Multiphase Flow Meter- Well Fluid Analysis Meter

1. Introduction to Multiphase flow meter (MPFM)

A Multiphase flow meter in the Oil and Gas applications can measure the three phase flow (gas, Hydrocarbon liquid, water) without any so called separation by the process separators. The flow meters produce output flow rates for all the three components.

The design and engineering of a MPFM is done with respect to the application and the well data or the three phase fluid data. The design also takes care of the changing scenarios, i.e. the change of well fluid physical properties with the time.

1.1  Application of Multiphase flow meter (MPFM)

MPFMs are used before the Hydrocarbon fluid is separated in the process separators and before the fluid is comingled with the fluids from different wells. The MPFMs are placed closed to the wells or the well clusters. This helps to determine well fluid properties realistically by providing data to the reservoir engineering.

It is possible to separate the fluid in three distinct streams (gas, oil, water) by a ‘test separator’, but it does not allow to measure the fluid flow in the conditions it comes out of the well and thus cannot provide a true profile of the well fluid.

1.2  Principles of Measurement And Technologies of Multiphase flow meter (MPFM)

A multiphase flow meter measures the velocity of each phase, i.e. VO, VG, VW velocity of oil, gas and water respectively. It also measures the cross-section occupied by each phase.

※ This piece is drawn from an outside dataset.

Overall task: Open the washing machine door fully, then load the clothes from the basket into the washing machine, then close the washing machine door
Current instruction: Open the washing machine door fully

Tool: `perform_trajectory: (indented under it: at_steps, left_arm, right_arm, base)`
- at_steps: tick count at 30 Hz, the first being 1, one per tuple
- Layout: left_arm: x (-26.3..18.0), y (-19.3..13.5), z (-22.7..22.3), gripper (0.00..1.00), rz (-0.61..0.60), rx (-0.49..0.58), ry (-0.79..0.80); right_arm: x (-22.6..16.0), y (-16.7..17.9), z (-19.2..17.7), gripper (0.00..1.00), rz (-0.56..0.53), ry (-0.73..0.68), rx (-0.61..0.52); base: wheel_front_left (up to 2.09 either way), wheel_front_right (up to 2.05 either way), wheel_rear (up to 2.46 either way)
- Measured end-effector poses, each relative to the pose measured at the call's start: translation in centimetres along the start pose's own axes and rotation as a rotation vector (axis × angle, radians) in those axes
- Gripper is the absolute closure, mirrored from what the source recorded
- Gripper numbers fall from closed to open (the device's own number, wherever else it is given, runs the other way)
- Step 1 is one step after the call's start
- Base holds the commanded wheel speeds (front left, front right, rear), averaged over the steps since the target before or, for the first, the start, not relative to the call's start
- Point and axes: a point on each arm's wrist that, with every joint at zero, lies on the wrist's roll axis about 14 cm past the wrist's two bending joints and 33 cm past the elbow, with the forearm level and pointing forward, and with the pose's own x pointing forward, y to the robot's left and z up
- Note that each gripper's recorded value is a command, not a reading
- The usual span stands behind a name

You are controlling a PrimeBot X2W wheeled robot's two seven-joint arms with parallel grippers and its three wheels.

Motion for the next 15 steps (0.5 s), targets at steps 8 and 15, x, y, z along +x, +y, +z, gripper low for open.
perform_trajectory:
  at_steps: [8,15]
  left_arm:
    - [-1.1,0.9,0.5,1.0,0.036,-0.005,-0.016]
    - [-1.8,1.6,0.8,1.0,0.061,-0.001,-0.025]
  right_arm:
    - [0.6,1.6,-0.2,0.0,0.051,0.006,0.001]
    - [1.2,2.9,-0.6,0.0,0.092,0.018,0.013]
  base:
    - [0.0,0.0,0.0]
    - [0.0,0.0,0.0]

Thus if FO, FG, FW are the ratio of the cross-section occupied by oil, gas and water respectively to that of the pipe (i.e. phase area fractions), then

QO = A FO VO, QG = A FG VG, QW = A FW VW, and FG + FO + FW = 1, where QG, QO, QW are the volumetric flow rate of gas, oil and water respectively. A= Pipe cross-section.

Thus a number of methods or technologies are available in the range of MPFM products to determine the phase velocities and the phase area fractions.

1.3 Measurement of Phase Fraction

1.3.1 Single γ-ray method

This method is applied for two phase fluid. Let us consider a case of oil and water flow.

γ ray is attenuated when it passes through a substance. The attenuation is different in different materials. Attenuation coefficient of γ ray is established by the reservoir engineers or by the MPFM supplier.

Following is an attenuation equation:

IM= CIV*exp[-d(FOUO + FWUW)]

IM= Intensity measured, or measured count rate of the radiation measured in a two phase multiphase fluid.

C= A constant whose value depends on the source of radiation and geometry.

IV = Count rate measured in identical conditions but when the pipe is evacuated.

F = volume fraction (O = oil, W=water)

U= linear attenuation coefficient of γ ray (o = oil, w=water)

d= pipe internal diameter.

Now, U for oil or water can be determined by measuring IM when the pipe is filled completely with either oil or water respectively (F = 1 in this condition; C can be determined by experiment).

Thus if UO and UW are known then from equation 1 it can be written by using the relation

UO + UW = 1,

FW = [ln( IO)-ln (IM)]/[ln(IO)-ln(Iw)]

Thus both the volume fractions for water and oil can be determined. This technique can be applied to two phase consisting of gas and liquid also.

1.3.2 Dual γ-ray method

This method is required for determining the phase fractions if the fluid consists of gas, oil and water.

For three phase the attenuation equation becomes:

IM= CIV*exp[-d(FGUG + FOUO + FWUW)

IM= Intensity measured, or measured count rate of the radiation measured in a two phase multiphase fluid.

C= A constant whose value depends on the source of radiation and geometry.

IV = Count rate measured in identical conditions but when the pipe is evacuated.

F = volume fraction (O = oil, W=water, G=Gas)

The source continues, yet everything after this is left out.